Aim of the exercise: Please go through the records below and return every line holding the word "human".

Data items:
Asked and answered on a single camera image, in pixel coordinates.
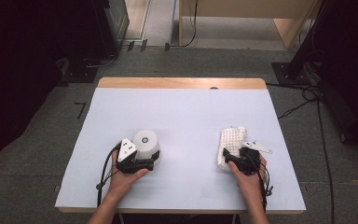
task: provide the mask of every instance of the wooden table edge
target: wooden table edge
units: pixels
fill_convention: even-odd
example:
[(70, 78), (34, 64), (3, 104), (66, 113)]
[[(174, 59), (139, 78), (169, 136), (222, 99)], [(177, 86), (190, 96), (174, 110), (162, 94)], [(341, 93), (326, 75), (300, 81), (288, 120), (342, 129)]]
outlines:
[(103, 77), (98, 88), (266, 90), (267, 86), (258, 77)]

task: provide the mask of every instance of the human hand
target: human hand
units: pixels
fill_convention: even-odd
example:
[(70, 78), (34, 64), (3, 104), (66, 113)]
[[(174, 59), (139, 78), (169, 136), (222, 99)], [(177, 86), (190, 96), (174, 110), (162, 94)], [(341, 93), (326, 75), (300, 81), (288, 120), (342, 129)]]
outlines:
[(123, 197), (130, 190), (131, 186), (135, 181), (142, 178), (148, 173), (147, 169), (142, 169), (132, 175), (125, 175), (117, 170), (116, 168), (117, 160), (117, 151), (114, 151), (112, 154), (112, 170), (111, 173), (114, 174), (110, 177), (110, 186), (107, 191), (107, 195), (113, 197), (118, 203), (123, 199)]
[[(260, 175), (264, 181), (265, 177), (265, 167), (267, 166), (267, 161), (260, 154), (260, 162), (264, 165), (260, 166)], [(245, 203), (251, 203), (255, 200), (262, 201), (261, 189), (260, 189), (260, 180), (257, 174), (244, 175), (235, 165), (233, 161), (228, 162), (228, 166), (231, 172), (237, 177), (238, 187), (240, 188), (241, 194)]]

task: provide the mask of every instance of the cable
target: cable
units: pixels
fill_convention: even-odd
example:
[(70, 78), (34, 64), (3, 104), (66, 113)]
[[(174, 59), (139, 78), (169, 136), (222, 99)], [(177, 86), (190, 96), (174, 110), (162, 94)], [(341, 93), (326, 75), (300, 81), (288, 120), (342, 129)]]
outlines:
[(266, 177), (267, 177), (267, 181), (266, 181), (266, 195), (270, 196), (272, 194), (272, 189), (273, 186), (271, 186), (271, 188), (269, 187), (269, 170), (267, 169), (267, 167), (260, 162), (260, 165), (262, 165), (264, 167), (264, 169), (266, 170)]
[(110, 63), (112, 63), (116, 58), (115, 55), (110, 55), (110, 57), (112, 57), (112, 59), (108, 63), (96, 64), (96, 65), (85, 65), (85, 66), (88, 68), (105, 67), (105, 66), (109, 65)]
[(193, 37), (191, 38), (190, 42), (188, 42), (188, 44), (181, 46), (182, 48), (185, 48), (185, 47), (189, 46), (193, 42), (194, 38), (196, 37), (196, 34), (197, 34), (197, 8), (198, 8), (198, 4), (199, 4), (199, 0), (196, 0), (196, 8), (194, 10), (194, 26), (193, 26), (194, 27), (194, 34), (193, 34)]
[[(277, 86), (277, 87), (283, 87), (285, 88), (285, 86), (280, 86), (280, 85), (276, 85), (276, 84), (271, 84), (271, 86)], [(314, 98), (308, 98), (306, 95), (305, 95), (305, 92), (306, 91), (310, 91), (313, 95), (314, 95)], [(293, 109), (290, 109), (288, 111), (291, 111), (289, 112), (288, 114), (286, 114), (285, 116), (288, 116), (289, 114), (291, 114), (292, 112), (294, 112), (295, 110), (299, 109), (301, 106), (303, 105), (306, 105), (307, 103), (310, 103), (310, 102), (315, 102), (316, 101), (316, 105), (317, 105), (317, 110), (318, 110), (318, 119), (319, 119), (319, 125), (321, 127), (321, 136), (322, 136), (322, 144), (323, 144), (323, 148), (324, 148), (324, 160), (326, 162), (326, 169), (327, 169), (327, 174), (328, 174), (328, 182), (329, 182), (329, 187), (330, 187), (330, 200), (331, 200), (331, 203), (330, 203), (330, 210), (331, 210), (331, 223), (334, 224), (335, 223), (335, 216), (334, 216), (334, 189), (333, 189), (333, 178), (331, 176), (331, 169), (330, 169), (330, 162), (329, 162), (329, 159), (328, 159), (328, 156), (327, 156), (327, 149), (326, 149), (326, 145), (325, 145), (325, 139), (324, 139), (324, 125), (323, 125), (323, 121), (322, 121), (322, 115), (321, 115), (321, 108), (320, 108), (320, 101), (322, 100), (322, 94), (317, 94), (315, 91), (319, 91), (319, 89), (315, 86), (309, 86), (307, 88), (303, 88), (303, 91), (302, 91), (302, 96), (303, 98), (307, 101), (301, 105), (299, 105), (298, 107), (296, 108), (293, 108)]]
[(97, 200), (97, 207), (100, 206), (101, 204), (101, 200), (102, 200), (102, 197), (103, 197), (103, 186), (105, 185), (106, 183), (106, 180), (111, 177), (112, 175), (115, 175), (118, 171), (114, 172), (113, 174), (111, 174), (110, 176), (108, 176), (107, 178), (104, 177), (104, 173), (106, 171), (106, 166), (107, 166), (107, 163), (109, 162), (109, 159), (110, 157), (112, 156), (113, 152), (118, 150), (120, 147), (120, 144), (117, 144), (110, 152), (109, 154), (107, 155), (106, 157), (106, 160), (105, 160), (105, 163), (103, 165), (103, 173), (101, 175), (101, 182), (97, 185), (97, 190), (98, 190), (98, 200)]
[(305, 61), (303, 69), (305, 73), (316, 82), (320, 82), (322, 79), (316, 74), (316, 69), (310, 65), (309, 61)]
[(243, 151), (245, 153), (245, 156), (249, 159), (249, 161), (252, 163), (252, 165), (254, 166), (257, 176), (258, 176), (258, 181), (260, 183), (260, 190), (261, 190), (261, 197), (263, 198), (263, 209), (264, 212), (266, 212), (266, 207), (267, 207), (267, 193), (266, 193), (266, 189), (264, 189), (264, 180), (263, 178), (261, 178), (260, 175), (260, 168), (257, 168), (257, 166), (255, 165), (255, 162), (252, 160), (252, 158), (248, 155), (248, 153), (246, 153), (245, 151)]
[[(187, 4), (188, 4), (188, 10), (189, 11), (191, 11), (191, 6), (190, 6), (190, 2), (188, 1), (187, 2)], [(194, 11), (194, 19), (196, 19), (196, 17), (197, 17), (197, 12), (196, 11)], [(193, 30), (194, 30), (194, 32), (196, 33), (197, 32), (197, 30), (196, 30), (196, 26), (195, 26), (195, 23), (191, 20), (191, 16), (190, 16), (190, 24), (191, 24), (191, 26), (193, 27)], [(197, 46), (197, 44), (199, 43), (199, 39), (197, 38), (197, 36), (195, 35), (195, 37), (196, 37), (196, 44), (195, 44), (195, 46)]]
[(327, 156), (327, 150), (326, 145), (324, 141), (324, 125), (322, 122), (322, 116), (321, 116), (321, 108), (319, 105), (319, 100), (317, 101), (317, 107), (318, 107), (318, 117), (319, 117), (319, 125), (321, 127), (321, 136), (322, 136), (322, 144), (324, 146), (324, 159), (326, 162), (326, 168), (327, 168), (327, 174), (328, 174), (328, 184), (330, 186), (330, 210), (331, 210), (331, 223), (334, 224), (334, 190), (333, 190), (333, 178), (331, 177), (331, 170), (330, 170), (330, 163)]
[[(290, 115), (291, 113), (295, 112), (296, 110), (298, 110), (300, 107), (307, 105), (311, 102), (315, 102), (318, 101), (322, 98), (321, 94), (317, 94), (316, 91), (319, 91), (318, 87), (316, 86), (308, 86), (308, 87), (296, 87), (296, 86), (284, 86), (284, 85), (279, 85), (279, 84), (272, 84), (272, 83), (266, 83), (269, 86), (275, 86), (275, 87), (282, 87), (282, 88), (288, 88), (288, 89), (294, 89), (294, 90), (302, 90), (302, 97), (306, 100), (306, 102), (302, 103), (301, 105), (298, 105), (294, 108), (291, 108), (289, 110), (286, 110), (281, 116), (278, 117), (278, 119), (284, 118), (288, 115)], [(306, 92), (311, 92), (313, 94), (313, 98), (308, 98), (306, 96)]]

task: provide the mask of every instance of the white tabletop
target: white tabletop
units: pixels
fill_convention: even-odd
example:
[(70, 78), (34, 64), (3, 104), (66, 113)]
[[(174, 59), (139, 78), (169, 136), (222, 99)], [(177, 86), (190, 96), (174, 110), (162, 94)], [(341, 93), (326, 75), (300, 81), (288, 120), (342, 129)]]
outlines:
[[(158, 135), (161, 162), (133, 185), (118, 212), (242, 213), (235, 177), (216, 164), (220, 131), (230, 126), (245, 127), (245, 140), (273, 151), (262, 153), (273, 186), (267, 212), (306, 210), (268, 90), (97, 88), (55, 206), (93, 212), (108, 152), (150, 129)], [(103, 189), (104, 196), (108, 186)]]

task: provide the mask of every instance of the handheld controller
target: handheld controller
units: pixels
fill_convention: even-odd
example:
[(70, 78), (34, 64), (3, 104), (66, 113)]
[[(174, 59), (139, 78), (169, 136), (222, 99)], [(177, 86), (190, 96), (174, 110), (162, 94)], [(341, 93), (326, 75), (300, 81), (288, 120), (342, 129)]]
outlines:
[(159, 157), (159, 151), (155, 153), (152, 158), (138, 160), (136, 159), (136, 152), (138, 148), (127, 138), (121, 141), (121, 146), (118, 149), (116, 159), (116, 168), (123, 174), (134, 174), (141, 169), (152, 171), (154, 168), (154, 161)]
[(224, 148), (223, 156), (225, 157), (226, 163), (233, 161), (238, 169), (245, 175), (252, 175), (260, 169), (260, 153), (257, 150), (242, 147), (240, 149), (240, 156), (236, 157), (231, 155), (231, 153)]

Answer for the task:
task: provide the mask of every instance of the human hand
target: human hand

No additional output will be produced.